**PROBLEM DETAILS:** After locating the line with "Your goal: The" in the data that follows, return it and every later line exactly, up to and including the line with "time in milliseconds".

Stored items from a collection
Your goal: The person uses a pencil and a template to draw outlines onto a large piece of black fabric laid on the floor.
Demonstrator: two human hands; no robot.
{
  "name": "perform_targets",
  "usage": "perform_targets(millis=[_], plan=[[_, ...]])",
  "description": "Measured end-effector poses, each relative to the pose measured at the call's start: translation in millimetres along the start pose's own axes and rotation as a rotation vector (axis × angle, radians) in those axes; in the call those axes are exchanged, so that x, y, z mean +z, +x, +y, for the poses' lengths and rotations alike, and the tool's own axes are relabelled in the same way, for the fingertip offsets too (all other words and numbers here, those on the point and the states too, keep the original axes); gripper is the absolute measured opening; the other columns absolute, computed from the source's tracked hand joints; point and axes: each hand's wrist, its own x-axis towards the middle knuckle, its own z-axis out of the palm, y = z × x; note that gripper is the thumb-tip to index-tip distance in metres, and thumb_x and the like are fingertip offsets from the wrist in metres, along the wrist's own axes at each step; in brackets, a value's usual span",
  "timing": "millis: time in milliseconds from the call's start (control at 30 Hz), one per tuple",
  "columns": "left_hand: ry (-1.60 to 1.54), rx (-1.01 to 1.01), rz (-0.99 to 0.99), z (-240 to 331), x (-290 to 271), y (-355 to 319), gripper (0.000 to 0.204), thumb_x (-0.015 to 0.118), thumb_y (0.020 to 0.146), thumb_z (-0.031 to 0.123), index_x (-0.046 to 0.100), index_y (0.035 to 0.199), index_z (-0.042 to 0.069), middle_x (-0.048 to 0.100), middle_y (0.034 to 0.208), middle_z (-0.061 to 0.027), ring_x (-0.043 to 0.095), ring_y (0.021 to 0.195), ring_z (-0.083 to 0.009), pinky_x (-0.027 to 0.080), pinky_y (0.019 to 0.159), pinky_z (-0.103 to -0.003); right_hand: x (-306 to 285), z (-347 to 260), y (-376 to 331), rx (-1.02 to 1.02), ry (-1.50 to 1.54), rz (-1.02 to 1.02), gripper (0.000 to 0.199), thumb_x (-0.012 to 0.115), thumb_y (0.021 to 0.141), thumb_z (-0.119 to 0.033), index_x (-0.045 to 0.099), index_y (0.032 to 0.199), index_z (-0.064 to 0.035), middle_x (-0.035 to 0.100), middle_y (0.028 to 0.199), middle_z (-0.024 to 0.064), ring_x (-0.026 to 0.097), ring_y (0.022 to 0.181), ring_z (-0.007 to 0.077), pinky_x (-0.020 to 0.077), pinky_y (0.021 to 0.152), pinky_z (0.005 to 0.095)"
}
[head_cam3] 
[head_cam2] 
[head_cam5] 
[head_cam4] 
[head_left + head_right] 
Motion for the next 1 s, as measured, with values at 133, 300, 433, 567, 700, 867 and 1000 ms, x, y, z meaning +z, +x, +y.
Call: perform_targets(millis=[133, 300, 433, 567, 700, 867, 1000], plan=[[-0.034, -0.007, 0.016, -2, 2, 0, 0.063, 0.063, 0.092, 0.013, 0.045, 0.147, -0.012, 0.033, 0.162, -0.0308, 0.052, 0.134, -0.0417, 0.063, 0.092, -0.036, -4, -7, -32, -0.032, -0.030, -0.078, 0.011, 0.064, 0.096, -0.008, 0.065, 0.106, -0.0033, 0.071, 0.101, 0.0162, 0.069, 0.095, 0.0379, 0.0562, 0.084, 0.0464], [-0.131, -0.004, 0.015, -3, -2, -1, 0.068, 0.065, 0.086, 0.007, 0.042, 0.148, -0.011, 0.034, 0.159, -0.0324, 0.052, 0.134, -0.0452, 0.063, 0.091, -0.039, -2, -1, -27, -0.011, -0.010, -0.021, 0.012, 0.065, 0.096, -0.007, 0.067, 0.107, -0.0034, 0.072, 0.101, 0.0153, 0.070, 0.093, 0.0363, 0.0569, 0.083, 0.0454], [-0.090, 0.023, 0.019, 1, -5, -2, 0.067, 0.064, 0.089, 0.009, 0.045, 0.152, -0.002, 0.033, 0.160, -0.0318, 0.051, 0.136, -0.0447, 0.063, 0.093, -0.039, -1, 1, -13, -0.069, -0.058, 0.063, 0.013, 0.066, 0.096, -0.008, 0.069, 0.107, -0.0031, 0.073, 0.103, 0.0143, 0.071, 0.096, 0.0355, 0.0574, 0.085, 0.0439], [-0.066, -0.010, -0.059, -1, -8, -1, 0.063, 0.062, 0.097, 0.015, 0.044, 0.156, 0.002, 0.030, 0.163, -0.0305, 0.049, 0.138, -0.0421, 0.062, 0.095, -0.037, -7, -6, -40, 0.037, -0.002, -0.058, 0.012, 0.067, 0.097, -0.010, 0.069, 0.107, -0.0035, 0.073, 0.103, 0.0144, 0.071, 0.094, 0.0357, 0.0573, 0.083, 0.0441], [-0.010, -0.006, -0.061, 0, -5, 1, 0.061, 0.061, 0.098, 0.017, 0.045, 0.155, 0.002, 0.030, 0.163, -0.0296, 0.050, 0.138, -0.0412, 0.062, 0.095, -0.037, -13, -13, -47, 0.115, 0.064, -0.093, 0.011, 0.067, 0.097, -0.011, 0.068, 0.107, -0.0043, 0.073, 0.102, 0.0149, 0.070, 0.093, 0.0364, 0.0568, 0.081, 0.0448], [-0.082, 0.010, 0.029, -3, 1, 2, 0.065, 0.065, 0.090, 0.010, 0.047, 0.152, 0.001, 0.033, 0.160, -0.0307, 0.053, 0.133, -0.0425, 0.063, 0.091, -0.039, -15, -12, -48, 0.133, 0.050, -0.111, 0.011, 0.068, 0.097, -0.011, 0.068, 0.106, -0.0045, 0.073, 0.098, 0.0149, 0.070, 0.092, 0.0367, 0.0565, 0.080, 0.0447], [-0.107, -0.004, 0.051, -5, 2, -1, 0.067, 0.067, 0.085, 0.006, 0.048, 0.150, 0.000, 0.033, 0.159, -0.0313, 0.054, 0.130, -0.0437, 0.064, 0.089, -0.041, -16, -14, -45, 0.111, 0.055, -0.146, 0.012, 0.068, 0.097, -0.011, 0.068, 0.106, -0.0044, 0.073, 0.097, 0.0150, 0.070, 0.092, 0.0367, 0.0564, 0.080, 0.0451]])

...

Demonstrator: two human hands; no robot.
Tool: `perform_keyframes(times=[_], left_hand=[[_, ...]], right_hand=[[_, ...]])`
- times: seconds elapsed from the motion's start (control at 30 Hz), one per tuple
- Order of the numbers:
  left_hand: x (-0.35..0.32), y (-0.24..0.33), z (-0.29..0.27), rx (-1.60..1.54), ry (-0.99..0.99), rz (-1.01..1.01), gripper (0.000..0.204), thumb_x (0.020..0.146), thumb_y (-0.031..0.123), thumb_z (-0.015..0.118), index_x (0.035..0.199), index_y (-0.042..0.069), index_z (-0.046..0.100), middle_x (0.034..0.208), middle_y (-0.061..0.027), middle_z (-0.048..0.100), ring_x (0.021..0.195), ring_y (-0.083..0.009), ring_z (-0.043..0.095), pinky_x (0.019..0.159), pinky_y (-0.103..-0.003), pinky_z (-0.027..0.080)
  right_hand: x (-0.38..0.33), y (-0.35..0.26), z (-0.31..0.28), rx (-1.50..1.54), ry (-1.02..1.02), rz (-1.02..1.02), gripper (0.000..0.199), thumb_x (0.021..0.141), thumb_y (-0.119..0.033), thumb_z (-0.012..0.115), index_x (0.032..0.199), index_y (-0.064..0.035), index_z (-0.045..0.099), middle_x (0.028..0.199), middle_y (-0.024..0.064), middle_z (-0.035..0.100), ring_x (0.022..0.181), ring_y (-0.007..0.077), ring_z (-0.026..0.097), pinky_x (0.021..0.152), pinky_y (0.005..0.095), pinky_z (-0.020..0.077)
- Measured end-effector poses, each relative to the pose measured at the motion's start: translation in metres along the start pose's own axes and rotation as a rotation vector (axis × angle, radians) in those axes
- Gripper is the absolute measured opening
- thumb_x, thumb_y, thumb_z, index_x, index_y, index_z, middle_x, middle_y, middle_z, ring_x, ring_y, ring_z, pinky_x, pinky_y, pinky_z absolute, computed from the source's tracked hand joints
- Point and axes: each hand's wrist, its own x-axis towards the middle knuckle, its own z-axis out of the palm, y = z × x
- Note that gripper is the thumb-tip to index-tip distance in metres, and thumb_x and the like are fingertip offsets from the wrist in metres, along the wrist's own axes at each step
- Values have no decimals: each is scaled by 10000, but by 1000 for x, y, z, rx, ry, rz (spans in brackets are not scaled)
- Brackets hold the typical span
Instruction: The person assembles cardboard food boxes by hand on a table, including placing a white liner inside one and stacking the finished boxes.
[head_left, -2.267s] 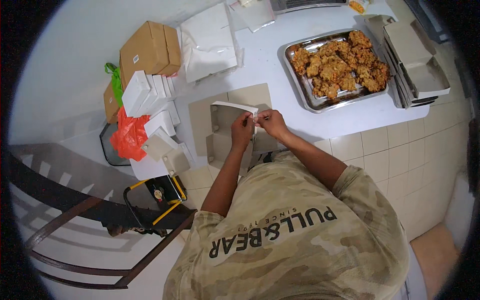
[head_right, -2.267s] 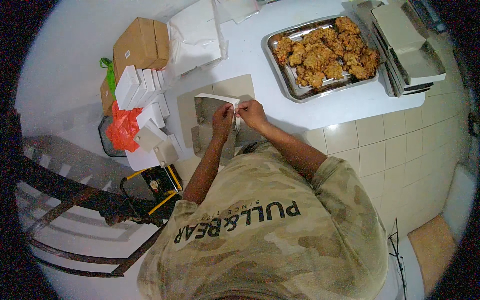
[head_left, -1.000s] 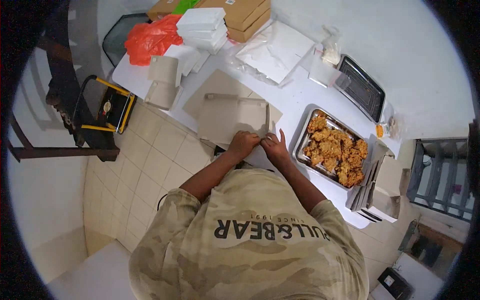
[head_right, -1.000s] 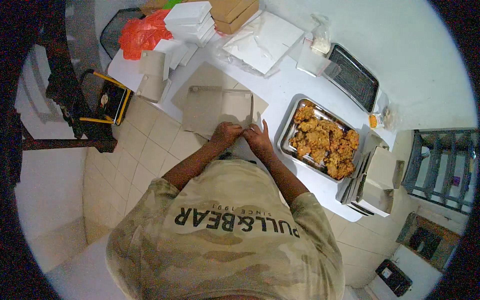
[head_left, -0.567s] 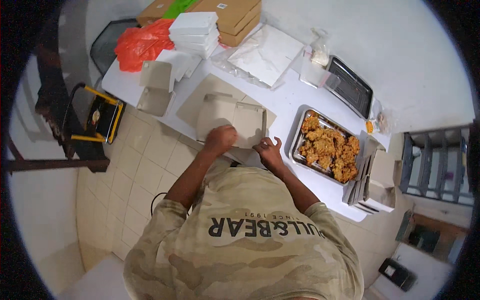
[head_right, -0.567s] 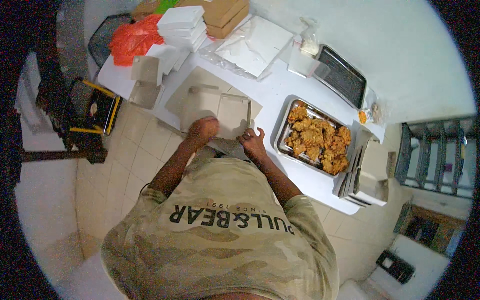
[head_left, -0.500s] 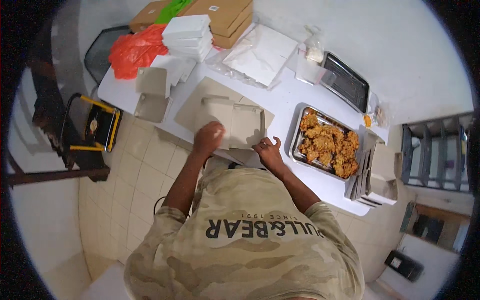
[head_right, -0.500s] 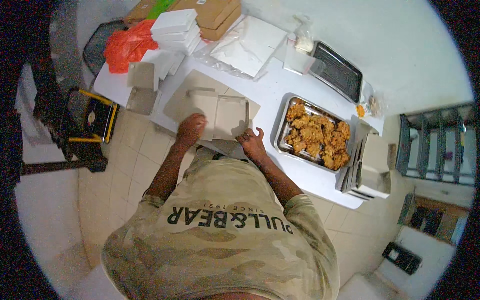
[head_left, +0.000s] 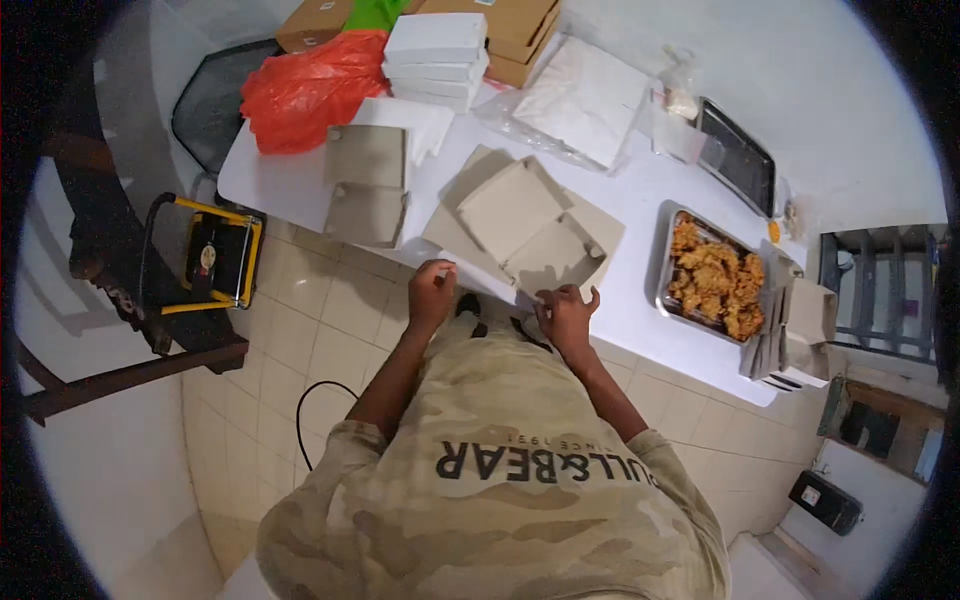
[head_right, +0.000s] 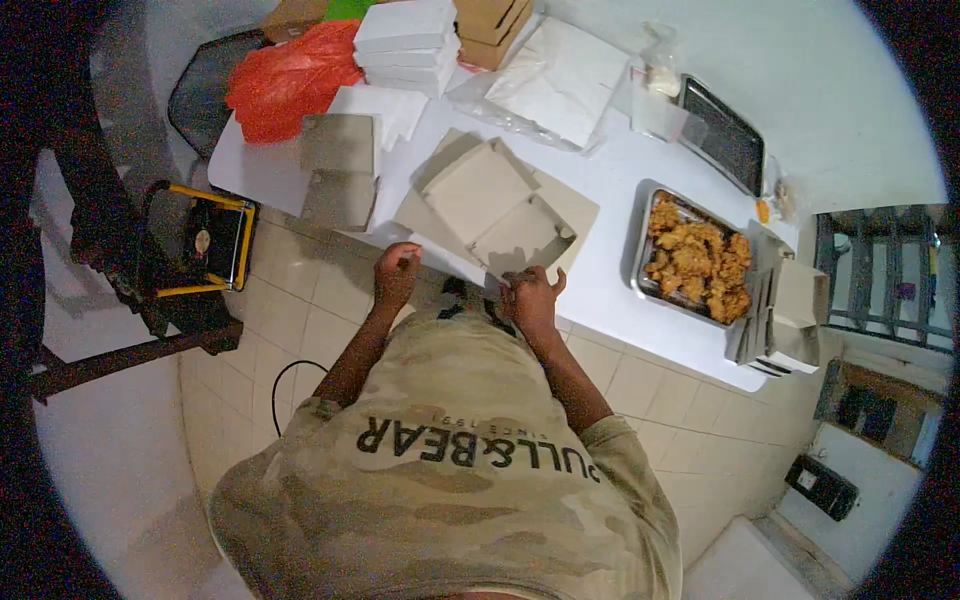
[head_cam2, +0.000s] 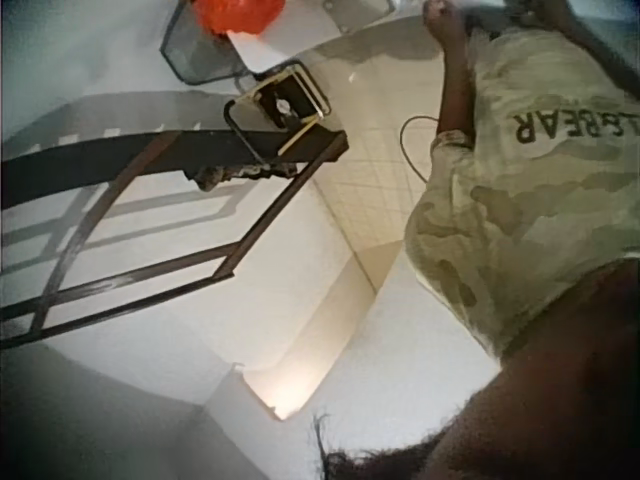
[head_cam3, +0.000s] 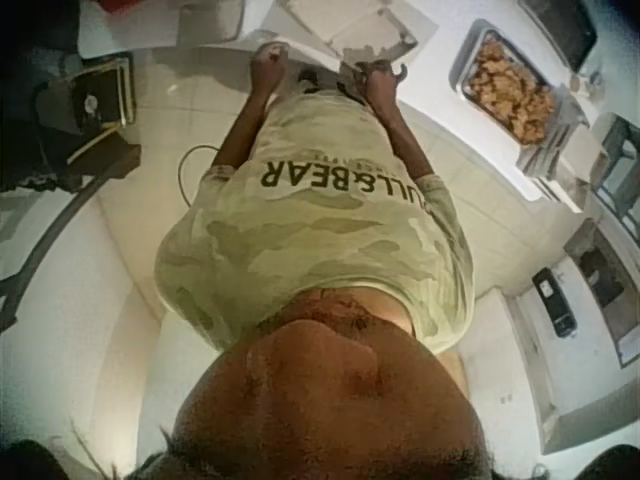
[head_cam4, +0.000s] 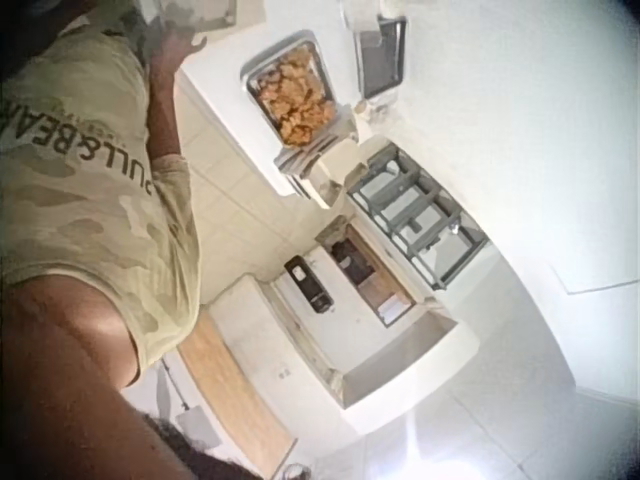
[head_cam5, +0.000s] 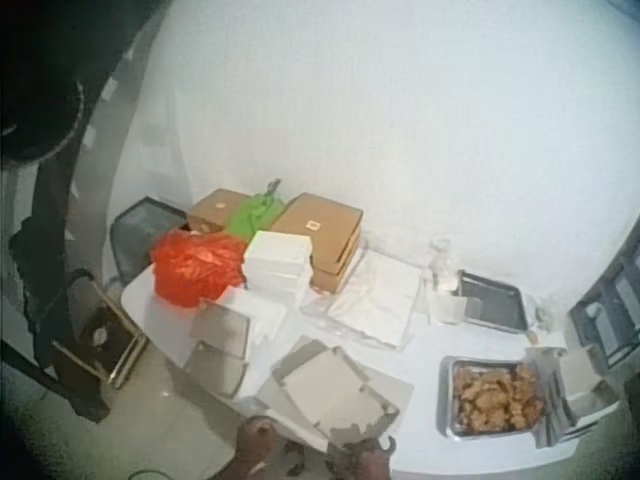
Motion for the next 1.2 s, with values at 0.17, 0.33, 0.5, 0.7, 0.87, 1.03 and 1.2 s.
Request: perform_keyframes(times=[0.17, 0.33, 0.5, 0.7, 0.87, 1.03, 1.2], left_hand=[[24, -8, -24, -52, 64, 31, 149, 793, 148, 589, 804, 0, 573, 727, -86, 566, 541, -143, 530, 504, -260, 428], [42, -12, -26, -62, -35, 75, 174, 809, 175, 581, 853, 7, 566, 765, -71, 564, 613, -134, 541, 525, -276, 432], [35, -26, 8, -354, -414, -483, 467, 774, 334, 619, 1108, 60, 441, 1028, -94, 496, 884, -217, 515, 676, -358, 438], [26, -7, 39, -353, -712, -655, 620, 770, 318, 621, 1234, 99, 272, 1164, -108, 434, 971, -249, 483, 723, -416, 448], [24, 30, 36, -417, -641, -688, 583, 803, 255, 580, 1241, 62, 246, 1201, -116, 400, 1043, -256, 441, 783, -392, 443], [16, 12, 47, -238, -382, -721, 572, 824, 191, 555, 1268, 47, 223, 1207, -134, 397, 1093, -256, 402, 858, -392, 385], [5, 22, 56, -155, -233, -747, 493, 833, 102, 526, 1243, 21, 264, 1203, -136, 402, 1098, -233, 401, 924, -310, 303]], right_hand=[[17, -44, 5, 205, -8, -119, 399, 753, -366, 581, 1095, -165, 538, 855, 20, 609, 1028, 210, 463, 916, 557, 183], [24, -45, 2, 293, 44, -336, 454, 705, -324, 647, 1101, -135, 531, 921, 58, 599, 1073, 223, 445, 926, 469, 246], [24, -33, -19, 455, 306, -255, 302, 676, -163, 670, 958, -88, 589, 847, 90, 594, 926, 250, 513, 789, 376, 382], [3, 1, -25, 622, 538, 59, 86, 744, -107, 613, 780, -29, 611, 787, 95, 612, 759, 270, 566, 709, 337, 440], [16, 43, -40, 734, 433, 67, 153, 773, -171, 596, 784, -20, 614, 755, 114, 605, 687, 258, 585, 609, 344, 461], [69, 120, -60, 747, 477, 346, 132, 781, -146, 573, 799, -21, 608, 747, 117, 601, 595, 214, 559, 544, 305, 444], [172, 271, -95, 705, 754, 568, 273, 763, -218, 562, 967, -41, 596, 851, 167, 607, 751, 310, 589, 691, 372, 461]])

**SOLUTION:**
Your goal: The person uses a pencil and a template to draw outlines onto a large piece of black fabric laid on the floor.
Demonstrator: two human hands; no robot.
{
  "name": "perform_targets",
  "usage": "perform_targets(millis=[_], plan=[[_, ...]])",
  "description": "Measured end-effector poses, each relative to the pose measured at the call's start: translation in millimetres along the start pose's own axes and rotation as a rotation vector (axis × angle, radians) in those axes; in the call those axes are exchanged, so that x, y, z mean +z, +x, +y, for the poses' lengths and rotations alike, and the tool's own axes are relabelled in the same way, for the fingertip offsets too (all other words and numbers here, those on the point and the states too, keep the original axes); gripper is the absolute measured opening; the other columns absolute, computed from the source's tracked hand joints; point and axes: each hand's wrist, its own x-axis towards the middle knuckle, its own z-axis out of the palm, y = z × x; note that gripper is the thumb-tip to index-tip distance in metres, and thumb_x and the like are fingertip offsets from the wrist in metres, along the wrist's own axes at each step; in brackets, a value's usual span",
  "timing": "millis: time in milliseconds from the call's start (control at 30 Hz), one per tuple",

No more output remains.